Sconto di un sesto: si può chiedere la detenzione domiciliare (Corte cost. n. 87/2026)
La Corte costituzionale ha stabilito che il giudice dell’esecuzione, dopo aver ridotto di un sesto la pena per la mancata impugnazione della condanna pronunciata con rito abbreviato, può anche sostituire la pena detentiva con la detenzione domiciliare. Con la sentenza n. 87 del 2026 ha dichiarato non fondate, nei sensi di cui in motivazione, le questioni sugli articoli 442, comma 2-bis, e 676, comma 3-bis, del codice di procedura penale.
La regola. Chi è giudicato con il rito abbreviato ottiene già una riduzione della pena. Se poi né l’imputato né il suo difensore impugnano la sentenza di condanna, l’articolo 442, comma 2-bis, prevede una ulteriore riduzione di un sesto. Ad applicarla non è il giudice che ha emesso la condanna, ma il giudice dell’esecuzione, dopo che la sentenza è diventata definitiva.
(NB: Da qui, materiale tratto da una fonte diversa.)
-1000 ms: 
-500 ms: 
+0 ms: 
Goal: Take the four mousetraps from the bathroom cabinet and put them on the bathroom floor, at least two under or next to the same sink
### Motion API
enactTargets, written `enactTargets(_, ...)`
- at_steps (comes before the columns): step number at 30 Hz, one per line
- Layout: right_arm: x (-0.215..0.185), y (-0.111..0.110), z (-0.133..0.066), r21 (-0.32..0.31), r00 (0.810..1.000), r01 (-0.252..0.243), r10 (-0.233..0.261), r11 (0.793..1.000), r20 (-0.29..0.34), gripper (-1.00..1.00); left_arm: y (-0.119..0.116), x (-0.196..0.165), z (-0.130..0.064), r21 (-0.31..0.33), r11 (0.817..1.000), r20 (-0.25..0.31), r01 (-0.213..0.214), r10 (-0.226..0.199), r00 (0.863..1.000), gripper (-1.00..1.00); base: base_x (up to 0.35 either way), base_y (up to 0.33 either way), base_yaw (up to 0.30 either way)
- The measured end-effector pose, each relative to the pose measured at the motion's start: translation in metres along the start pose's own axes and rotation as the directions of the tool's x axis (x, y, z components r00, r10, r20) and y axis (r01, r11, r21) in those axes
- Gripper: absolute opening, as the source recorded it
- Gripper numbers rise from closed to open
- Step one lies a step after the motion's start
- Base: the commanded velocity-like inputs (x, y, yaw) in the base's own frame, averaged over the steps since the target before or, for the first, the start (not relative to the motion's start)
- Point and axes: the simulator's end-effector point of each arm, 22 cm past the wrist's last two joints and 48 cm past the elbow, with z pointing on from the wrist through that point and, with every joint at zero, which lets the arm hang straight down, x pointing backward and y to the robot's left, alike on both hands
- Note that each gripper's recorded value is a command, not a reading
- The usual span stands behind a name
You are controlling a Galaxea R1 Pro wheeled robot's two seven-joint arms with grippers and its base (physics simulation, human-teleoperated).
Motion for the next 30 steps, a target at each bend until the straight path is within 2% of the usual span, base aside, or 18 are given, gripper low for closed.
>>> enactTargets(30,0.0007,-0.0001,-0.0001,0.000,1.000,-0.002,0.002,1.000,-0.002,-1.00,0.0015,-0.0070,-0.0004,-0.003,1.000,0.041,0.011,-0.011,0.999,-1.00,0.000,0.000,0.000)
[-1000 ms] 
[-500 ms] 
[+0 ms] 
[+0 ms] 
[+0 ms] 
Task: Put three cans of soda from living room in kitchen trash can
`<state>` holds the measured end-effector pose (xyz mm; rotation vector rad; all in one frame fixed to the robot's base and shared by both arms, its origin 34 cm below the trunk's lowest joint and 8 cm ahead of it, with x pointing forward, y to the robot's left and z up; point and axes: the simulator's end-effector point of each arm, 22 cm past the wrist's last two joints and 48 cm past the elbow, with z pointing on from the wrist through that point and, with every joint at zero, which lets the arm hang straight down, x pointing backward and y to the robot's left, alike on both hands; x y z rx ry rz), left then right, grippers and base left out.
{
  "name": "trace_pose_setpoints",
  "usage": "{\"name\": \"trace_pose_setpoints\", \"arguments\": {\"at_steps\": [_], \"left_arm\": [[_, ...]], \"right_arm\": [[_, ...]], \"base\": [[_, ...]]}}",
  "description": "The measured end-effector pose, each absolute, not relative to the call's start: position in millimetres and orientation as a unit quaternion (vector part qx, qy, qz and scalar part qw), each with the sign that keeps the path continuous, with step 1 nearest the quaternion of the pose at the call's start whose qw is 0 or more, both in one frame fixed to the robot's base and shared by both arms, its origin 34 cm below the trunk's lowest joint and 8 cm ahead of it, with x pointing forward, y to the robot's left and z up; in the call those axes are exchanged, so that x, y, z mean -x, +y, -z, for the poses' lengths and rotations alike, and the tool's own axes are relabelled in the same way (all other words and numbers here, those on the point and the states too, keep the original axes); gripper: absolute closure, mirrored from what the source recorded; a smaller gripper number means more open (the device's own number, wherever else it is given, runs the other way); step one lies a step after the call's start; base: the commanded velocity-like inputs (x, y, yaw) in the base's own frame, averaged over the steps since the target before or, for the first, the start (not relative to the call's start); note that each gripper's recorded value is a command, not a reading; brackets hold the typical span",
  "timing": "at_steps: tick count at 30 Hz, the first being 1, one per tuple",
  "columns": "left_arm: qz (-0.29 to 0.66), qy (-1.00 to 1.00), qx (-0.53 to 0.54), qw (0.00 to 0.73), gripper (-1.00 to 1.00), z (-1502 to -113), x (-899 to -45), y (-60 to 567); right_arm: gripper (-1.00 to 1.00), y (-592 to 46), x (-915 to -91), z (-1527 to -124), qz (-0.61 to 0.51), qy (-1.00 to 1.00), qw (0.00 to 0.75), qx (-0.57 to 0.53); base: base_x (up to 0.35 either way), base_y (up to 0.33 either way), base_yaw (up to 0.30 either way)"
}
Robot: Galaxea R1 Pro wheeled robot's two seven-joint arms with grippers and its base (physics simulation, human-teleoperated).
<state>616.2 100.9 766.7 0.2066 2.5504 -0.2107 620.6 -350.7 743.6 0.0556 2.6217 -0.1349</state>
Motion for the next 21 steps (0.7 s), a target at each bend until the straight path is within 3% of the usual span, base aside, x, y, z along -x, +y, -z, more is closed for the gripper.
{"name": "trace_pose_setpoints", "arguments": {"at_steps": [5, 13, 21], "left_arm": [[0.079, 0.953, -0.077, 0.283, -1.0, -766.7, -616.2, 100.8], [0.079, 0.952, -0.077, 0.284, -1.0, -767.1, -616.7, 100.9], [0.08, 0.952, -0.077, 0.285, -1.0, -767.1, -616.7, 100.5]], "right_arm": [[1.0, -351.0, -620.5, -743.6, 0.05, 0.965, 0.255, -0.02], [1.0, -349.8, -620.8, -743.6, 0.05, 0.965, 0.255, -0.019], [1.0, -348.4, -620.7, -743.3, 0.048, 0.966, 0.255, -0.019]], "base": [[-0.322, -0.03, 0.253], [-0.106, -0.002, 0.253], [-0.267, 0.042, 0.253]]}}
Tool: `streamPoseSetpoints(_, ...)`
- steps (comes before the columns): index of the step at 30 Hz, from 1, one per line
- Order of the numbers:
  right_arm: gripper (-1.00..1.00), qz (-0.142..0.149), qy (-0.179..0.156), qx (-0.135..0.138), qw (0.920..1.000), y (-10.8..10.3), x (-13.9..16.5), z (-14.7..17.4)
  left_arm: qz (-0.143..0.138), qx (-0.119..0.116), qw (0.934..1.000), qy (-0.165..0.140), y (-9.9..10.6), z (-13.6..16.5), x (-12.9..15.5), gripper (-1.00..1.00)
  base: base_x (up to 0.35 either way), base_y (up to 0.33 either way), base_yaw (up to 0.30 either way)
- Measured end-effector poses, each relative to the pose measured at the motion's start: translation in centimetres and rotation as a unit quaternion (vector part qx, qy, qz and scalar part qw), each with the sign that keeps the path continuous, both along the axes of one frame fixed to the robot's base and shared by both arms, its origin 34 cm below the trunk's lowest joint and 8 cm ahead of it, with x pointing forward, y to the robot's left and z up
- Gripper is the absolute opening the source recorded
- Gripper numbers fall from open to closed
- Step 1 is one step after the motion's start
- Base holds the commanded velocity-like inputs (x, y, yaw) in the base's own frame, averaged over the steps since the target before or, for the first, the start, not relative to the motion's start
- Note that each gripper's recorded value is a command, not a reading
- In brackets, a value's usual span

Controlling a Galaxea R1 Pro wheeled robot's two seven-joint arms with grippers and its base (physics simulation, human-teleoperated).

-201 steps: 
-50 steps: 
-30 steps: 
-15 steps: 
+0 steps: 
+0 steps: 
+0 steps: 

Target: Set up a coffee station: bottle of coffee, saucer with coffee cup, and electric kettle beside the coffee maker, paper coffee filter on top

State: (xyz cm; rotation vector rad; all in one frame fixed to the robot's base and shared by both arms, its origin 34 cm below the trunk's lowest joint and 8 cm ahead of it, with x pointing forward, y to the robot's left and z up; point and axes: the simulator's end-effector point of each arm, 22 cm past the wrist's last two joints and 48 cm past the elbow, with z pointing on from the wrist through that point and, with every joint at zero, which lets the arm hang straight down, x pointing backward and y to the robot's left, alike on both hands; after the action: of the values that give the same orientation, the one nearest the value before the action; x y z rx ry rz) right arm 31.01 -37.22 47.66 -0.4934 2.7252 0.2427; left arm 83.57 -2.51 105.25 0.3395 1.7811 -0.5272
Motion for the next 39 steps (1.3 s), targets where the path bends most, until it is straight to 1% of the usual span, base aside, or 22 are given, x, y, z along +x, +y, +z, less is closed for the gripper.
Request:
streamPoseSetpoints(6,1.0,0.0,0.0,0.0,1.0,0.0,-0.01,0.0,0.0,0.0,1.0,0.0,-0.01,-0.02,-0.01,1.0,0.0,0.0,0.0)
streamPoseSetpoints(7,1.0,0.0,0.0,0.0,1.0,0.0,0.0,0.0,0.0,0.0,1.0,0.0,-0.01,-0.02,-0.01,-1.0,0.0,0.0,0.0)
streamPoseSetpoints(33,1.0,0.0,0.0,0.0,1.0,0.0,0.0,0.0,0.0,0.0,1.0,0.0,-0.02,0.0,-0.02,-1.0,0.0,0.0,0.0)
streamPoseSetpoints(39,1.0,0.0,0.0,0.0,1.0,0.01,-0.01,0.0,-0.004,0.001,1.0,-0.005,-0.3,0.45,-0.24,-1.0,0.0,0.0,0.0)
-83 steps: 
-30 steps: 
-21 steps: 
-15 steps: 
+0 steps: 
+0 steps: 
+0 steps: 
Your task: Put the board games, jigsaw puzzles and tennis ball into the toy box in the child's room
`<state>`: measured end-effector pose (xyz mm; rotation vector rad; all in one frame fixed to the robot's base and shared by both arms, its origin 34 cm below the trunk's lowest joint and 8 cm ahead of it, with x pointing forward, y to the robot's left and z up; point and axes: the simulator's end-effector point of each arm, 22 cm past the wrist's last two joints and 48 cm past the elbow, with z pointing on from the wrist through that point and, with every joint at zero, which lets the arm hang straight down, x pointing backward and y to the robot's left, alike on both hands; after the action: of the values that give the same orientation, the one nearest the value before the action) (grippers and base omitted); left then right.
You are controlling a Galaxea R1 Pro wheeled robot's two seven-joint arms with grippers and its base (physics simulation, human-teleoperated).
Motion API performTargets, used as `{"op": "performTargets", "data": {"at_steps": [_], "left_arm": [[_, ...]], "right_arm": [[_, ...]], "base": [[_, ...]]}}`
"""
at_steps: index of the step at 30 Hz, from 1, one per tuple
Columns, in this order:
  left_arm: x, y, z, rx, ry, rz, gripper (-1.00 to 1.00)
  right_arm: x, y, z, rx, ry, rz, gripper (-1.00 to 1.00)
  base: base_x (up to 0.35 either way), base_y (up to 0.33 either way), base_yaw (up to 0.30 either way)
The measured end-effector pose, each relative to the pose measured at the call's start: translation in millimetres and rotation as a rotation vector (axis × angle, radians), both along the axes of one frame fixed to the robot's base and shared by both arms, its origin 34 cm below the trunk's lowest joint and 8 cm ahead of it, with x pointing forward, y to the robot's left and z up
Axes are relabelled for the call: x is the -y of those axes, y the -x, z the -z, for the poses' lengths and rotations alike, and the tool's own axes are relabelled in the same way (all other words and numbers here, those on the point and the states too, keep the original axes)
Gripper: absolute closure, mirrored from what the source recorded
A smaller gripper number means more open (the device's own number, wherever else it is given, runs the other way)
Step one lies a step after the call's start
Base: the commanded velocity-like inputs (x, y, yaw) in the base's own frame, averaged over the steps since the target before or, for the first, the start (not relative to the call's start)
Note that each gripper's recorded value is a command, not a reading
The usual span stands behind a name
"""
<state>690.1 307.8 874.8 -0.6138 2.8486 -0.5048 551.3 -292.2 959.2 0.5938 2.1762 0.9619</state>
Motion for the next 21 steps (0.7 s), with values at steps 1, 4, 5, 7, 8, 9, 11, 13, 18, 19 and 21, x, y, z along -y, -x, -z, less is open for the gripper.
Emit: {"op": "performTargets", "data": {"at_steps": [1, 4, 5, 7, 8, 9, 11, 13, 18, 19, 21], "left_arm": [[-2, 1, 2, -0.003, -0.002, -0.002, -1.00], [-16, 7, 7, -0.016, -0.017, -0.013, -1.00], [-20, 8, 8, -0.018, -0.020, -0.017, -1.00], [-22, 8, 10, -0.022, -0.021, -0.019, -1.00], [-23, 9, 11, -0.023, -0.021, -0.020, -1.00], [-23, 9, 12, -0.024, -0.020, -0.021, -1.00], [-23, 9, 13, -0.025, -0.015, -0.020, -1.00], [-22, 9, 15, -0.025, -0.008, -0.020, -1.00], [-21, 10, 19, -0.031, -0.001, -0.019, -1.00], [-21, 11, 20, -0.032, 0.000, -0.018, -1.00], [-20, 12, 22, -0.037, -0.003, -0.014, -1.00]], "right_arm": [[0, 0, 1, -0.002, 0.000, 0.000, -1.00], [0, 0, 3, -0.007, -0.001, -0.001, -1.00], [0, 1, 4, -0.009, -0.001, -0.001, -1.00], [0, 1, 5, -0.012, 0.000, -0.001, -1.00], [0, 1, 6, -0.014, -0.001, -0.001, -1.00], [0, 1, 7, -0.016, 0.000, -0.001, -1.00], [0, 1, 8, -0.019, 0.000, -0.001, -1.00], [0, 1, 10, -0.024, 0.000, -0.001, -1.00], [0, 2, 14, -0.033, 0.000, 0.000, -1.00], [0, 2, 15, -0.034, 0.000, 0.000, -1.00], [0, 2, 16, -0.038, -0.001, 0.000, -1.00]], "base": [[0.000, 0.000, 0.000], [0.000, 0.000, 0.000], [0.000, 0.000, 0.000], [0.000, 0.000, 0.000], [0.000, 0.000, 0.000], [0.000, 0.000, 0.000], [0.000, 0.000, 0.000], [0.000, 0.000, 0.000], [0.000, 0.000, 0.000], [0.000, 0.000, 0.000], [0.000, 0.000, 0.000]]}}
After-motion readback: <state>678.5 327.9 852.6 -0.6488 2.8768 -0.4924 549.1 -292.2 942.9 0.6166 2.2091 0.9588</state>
Le pene sostitutive. Dal 2022 il giudice può sostituire le pene detentive brevi con altre sanzioni: pena pecuniaria fino a un anno, lavoro di pubblica utilità fino a tre anni, detenzione domiciliare e semilibertà fino a quattro anni. Il limite si misura sulla pena finale. Servono poi una prognosi favorevole sul rischio di nuovi reati e l’assenza di cause ostative.
Il caso. Una persona era stata condannata con rito abbreviato a quattro anni e quattro mesi di reclusione per traffico di stupefacenti. Nessuno ha impugnato e la sentenza è diventata definitiva. Il giudice dell’esecuzione del Tribunale di Nola ha applicato la riduzione di un sesto, portando la pena a tre anni, sette mesi e dieci giorni: sotto la soglia dei quattro anni. Il difensore ha allora chiesto la detenzione domiciliare sostitutiva. Il condannato era già agli arresti domiciliari presso i genitori, disponibili a ospitarlo, ed era incensurato all’epoca dei fatti.
Il dubbio del giudice. Il giudice ha ritenuto di non poter decidere sulla sostituzione: le norme non gli attribuiscono espressamente quel potere e la sentenza era ormai definitiva. Ha quindi chiesto alla Corte costituzionale di aggiungerlo, lamentando la violazione degli articoli 3, 27, 111 e 117 della Costituzione. Senza quel potere, ha osservato, chi rinuncia all’appello perde la possibilità di una pena alternativa al carcere e viene spinto a impugnare solo per ottenerla.
Il ragionamento della Corte. La Corte ha condiviso la sostanza del problema. Se al giudice dell’esecuzione fosse davvero precluso di sostituire la pena, il risultato sarebbe incostituzionale: disparità di trattamento rispetto a chi ottiene le riduzioni prima che la condanna diventi definitiva, contrasto con la funzione rieducativa della pena, impossibilità di adattare la sanzione alla singola persona e incentivo a impugnazioni fatte solo per abbassare la pena.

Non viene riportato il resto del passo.